The following elements which came at either the the transportation meeting or final presentation apparently will not be included in the PlanBTV report:
(1) Concerns over access to and from the interstate from congestion on outer Main Street and extension in So. Burlington to I 89 were not addressed. The long expanse of pavement from East Avenue/Swift Street, perhaps Vermont's fattest highway section needs a diet and using roundabouts can easily be cut down to four lanes with a median. Roundabouts would erase much of the delay at the converted traffic light intersections thereby reducing times for traffic to access the downtown area. This results in more efficient transit times also. Note each signalized intersection with heavy traffic represents literally a cesspool of unnecessary pollution and gas consumption. Roundabout reduce fuel consumption and pollution (including greenhouse gases) by about 30 (the more the traffic the larger the reductiions).
(2) Use of roundabouts on outer Main leads to the possibility of assuring traffic calming treatments and roundabouts through the University of Vermont section of Main Street with both south corners of the green good roundabout candidates.
(3) To prevent the T-bone and many other injury crashes, roundabout treatments can be considered for an intersection or two to the east of the Marketplace and at least two intersetions to the west—Pine Street and Battery Street intersections appear most feasible.
(4) Battery Street intersections, particularly at Maple and all intersections north of College—Cherry, Pearl, and Cumberland--all present easy opportunities for roundabout conversions. Roundabouts along Battery also enable addition of a median making, for example, the College Street intersection, far easier walkers and bicyclists crossings.
(5) As I stated at the closing presentation, right now nothing stops a vehicle going 100 miles an hour down Main Street from College to the waterfront. A few roundabouts as outlined in (3) and (4) calms traffic, reduces delays, and for car occupants and walkers provides the roughly 90% reduction in serious injuries and fatalities found in the Insurance Institute for Highway Safety study of intersections converted to roudabouts in the U.S
(6) It would be easy and desirable to expand the "shared space" Church Street Marketplace crossings at Bank, Cherry, and College Streets further out east and west for at least half a block—this would be a natural extension of space already rife with mixed modes and increase the access of shoppers to adjacent businesses. Those business then become almost as valuable and economically successful as those on Church Street itself. One check U-tube “shared space” videos, particularly Drachten, GR and Bern, SW to get a feel for “share space” or just meader the intersections of the Marketplace. With a new transit center for the Downtown bus transit any conflicts on Cherry to “shared space” expansion would be erased.

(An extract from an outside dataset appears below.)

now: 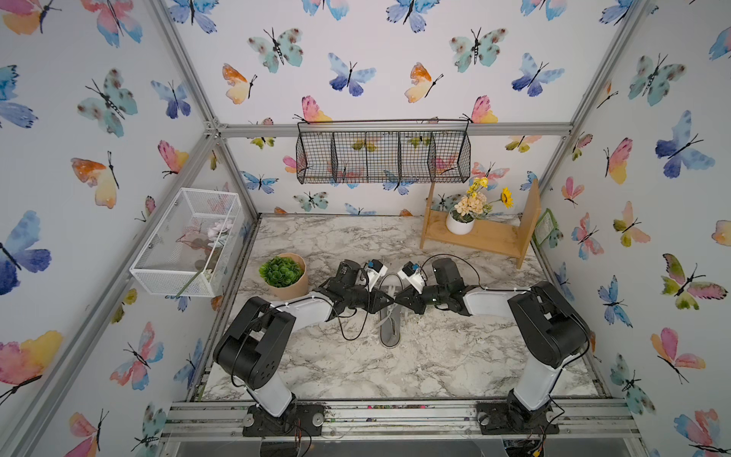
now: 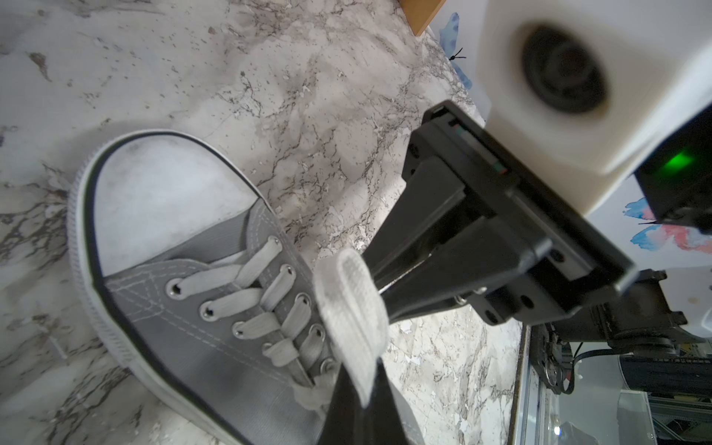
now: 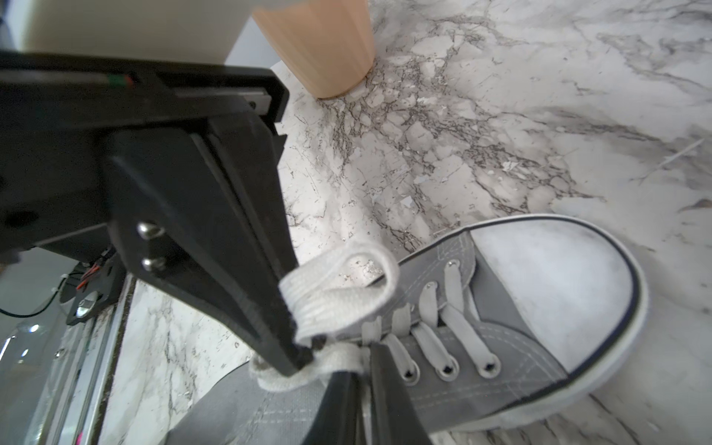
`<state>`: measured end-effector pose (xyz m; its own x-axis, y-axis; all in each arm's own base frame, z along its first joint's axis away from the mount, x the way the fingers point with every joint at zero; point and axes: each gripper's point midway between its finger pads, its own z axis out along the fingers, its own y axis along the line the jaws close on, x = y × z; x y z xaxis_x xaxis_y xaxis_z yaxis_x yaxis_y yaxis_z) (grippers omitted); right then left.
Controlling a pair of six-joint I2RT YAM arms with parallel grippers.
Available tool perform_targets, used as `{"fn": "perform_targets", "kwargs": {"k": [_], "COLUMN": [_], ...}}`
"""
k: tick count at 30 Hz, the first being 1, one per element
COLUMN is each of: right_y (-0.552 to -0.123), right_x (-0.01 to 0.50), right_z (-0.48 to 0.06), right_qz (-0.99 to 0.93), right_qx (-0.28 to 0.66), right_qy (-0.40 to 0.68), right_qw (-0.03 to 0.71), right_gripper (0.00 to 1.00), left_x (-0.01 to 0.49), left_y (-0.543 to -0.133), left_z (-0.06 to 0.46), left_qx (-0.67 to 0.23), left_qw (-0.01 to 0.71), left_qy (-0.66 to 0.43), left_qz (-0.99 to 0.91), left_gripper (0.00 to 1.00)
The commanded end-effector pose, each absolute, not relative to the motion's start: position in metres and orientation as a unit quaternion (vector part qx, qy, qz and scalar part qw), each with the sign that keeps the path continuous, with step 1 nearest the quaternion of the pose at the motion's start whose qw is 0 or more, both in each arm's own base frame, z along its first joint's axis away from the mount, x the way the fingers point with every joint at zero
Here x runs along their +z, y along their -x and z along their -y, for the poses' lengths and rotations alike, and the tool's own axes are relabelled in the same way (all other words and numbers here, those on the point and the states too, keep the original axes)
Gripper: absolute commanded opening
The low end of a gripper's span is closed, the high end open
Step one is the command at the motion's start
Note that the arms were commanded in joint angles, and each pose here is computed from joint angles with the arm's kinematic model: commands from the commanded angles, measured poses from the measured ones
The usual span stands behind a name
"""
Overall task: Tie the shoes
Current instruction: Cross the shoelace with the shoelace.
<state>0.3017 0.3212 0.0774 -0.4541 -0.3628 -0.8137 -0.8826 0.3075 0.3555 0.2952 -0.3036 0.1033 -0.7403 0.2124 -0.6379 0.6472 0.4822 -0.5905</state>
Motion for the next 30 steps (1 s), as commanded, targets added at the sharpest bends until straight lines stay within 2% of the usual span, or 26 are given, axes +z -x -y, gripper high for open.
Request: {"fn": "perform_targets", "kwargs": {"k": [1, 5, 13, 26, 30], "right_y": [-0.308, -0.312, -0.327, -0.332, -0.331], "right_x": [0.082, 0.084, 0.081, 0.068, 0.061], "right_z": [-0.317, -0.309, -0.285, -0.29, -0.298], "right_qz": [-0.758, -0.776, -0.828, -0.875, -0.88], "right_qx": [0.398, 0.377, 0.334, 0.233, 0.233], "right_qy": [0.39, 0.358, 0.22, 0.095, 0.106], "right_qw": [0.338, 0.357, 0.394, 0.414, 0.4], "right_gripper": [0.07, 0.02, 0.02, 0.02, 0.1], "left_x": [0.117, 0.119, 0.114, 0.102, 0.1], "left_y": [-0.293, -0.294, -0.29, -0.294, -0.297], "left_z": [0.309, 0.309, 0.313, 0.313, 0.312], "left_qx": [-0.452, -0.454, -0.458, -0.452, -0.448], "left_qw": [0.253, 0.254, 0.247, 0.241, 0.242], "left_qy": [-0.271, -0.265, -0.261, -0.24, -0.235], "left_qz": [-0.811, -0.812, -0.813, -0.825, -0.828], "left_gripper": [0.0, 0.0, 0.0, 0.0, 0.0]}}
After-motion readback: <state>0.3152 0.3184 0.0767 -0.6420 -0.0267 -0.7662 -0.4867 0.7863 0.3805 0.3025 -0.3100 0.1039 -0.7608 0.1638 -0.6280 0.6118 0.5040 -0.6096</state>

(7) One exciting and needed extension of Church Street Marketplace in the charrette recommendations will be buildings on the Church site either side of Unitarian-Universalist Church. Careful delineation of possible uses in coordination with the Church will assist in making the Marketplace expand slightly with benefits for the vitality of the entire Marketplace, particularly the upper block. Even now one can easily improve the walker crossing of Pearl Street by installing a “median diverter,” essentially about a 15-foot median which forces traffic on Pearl to deviate from a straight path so as to act as a traffic calming/reduced speed treatment. This allows removal of the traffic light and through the installation of the median where the walker only has to cross one lane at a time along with reduced speeds, walker safety can be expected to be improved.

1 comment:

  1. I guess roundabout avocation starts with us! I'll make sure to make it to the next event. Time for our planners to realise the benefits of safe, steady, continuously flowing traffic!